En 1967 Éloise II quitte le port de La Rochelle. Son Skipper Fernand Hervé vient de céder son magnifique plan Sergent à une bande de copains normands qui créent, à dix actionnaires, la copropriété Éloise II. Le yawl bermudien, initialement basé au Havre puis à Cherbourg, est maintenant ancré à Port-Louis en rade de Lorient.
Lors du Trophée Fernand-Hervé organisé par le Yacht-club classique de La Rochelle, la copropriété Éloise II a fêté son jubilé. Depuis cinquante ans, cette structure en indivision, composée de dix actionnaires à parts égales, si elle a pu vivre des moments houleux, a toujours réussi à trouver une solution aux différents problèmes, qu’ils soient humains ou matériels. Elle a permis et permet encore de conserver en bon état un fleuron du yachting classique de la côte atlantique, qui parcourt quelque 3 000 milles chaque saison.

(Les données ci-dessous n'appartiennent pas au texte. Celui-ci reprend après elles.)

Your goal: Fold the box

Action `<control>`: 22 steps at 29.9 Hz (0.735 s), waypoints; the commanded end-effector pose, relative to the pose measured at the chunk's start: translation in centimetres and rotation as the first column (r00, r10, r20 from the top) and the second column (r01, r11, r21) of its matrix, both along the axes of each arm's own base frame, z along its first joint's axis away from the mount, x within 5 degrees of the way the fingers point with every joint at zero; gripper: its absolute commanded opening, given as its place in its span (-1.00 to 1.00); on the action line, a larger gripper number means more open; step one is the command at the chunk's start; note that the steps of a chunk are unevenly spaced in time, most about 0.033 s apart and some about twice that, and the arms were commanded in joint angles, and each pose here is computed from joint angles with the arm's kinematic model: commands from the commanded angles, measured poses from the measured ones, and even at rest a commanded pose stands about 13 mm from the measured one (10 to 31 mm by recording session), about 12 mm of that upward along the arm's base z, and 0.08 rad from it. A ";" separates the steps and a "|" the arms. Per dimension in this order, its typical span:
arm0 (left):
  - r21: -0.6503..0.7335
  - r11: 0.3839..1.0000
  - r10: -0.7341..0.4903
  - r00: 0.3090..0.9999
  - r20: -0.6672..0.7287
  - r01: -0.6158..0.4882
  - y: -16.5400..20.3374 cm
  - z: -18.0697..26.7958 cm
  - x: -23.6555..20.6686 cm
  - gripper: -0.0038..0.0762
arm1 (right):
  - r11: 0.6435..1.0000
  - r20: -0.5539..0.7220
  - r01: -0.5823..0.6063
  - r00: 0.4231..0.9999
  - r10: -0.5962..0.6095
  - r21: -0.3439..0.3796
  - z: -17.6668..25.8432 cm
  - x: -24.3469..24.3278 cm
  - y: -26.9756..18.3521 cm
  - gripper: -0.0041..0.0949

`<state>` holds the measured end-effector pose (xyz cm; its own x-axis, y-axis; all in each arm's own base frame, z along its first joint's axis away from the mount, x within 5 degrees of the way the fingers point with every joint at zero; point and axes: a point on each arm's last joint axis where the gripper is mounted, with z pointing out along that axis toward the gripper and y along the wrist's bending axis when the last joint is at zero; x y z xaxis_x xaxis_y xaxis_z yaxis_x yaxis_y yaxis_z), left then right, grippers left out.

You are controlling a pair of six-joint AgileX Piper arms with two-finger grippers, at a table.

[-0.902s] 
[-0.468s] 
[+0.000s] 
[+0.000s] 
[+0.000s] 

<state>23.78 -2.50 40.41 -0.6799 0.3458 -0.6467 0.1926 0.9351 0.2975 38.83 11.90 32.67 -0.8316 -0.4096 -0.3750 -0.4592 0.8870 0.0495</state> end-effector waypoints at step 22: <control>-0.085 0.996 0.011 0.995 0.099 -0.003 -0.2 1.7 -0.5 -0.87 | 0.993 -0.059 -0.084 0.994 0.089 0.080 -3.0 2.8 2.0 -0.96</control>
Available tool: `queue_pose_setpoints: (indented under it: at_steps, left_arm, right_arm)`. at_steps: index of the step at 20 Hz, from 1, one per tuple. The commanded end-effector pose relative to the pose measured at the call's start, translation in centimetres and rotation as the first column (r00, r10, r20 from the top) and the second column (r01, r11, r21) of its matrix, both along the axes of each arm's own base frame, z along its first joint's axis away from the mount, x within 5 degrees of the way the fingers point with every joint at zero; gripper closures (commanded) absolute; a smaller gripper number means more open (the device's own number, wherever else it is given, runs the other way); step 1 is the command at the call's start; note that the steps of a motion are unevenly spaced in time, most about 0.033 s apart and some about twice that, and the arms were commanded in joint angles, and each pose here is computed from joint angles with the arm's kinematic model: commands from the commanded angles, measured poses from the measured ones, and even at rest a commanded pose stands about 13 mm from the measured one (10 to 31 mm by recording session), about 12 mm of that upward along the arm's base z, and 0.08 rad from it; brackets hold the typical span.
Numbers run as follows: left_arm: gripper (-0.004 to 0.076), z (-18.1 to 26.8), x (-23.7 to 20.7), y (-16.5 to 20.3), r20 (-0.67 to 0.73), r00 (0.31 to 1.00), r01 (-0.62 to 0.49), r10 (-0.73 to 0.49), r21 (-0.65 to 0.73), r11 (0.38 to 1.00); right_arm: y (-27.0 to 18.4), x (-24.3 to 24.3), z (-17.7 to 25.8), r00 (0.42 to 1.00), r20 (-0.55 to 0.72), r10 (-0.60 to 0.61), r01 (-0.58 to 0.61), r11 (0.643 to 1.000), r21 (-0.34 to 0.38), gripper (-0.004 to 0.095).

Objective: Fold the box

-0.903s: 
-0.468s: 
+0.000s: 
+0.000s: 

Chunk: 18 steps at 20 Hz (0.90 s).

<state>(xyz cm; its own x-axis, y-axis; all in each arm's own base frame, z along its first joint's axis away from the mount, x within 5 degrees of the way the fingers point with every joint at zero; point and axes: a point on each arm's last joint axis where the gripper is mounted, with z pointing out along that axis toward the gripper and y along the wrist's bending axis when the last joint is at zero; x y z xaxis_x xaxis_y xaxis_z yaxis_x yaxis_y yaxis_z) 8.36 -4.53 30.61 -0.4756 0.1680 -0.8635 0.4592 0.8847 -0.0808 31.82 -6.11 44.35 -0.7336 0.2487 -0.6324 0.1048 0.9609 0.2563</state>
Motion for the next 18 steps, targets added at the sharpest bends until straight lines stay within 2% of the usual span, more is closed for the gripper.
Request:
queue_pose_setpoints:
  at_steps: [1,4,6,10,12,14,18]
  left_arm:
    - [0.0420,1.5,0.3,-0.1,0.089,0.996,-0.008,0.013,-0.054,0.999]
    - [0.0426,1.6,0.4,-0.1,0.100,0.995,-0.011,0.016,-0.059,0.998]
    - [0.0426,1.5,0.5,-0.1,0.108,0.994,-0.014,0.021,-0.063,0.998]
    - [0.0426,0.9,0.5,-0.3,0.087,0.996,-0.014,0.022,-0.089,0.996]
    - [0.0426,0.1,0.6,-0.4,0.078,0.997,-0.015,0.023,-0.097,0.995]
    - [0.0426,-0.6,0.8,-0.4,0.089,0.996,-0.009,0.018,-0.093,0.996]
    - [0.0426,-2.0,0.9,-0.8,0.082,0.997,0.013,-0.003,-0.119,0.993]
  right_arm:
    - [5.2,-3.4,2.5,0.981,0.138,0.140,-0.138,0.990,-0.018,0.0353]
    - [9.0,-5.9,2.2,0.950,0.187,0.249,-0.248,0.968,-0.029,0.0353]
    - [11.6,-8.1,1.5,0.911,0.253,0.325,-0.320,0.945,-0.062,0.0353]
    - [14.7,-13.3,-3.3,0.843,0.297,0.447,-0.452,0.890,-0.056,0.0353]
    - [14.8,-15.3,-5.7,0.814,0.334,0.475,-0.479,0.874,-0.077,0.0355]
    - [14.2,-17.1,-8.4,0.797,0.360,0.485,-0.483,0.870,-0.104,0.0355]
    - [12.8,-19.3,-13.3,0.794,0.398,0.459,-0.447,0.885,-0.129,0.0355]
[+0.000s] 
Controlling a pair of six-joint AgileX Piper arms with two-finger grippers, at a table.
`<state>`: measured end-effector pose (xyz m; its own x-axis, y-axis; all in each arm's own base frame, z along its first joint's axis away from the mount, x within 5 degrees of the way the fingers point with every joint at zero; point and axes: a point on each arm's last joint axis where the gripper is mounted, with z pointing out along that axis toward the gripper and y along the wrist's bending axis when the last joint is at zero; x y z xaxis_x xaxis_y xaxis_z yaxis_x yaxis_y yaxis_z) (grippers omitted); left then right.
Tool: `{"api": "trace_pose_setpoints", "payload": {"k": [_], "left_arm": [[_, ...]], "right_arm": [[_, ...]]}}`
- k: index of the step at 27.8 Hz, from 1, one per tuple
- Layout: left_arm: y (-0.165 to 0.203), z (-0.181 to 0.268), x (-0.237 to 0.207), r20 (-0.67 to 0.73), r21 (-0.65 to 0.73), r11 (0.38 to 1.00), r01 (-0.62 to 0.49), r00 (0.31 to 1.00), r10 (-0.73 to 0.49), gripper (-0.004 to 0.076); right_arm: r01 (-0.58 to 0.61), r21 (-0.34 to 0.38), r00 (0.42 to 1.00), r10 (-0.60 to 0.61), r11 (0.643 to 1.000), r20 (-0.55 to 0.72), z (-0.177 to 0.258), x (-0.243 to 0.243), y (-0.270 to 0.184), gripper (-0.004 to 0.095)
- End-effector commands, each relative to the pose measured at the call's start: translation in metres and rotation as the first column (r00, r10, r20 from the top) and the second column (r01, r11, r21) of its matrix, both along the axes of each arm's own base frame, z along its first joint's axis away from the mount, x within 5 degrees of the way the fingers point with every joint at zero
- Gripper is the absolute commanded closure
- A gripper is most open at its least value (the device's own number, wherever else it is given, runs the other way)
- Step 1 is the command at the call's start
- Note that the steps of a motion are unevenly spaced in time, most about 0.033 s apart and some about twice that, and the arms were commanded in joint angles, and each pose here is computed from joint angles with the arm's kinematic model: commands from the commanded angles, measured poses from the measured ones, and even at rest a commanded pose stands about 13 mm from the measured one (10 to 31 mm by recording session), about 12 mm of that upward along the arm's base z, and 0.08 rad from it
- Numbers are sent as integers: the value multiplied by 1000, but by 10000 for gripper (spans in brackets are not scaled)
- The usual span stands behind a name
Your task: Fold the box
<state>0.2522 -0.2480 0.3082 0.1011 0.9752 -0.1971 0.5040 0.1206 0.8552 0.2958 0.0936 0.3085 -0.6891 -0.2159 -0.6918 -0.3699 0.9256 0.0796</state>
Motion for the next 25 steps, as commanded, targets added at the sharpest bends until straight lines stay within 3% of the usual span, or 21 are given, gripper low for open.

Cette forme originale de fonctionnement est dictée par un règlement intérieur qui en fixe les règles. Au cours de deux réunions annuelles, les investissements sont décidés et budgétés. Un planning des travaux est défini, les copropriétaires en réalisant eux-mêmes une bonne partie lors de l’hivernage du bateau. Un planning d’utilisation définit les trois semaines pendant lesquelles chaque copropriétaire pourra disposer du voilier à sa guise pour la croisière, les rallyes ou les courses. Le renouvellement des copropriétaires lors de cession de parts est également prévu : le vendeur présente un candidat qui doit être coopté par deux autres actionnaires et sera définitivement admis après une période d’essai d’un an. Dernière règle : le bateau ne peut naviguer sans la présence à bord d’un copropriétaire.
Cette forme de fonctionnement, unique en France, a permis d’assurer la pérennité d’une unité, qui, dans les années soixante, a défendu, souvent avec succès, le pavillon tricolore lors des compétitions de l’Admiral’s Cup courues dans les eaux anglaises. La copropriété a certes évolué en cinquante ans, mais l’état d’esprit basé sur la convivialité et la confiance demeure, et elle a certainement encore de beaux jours devant elle.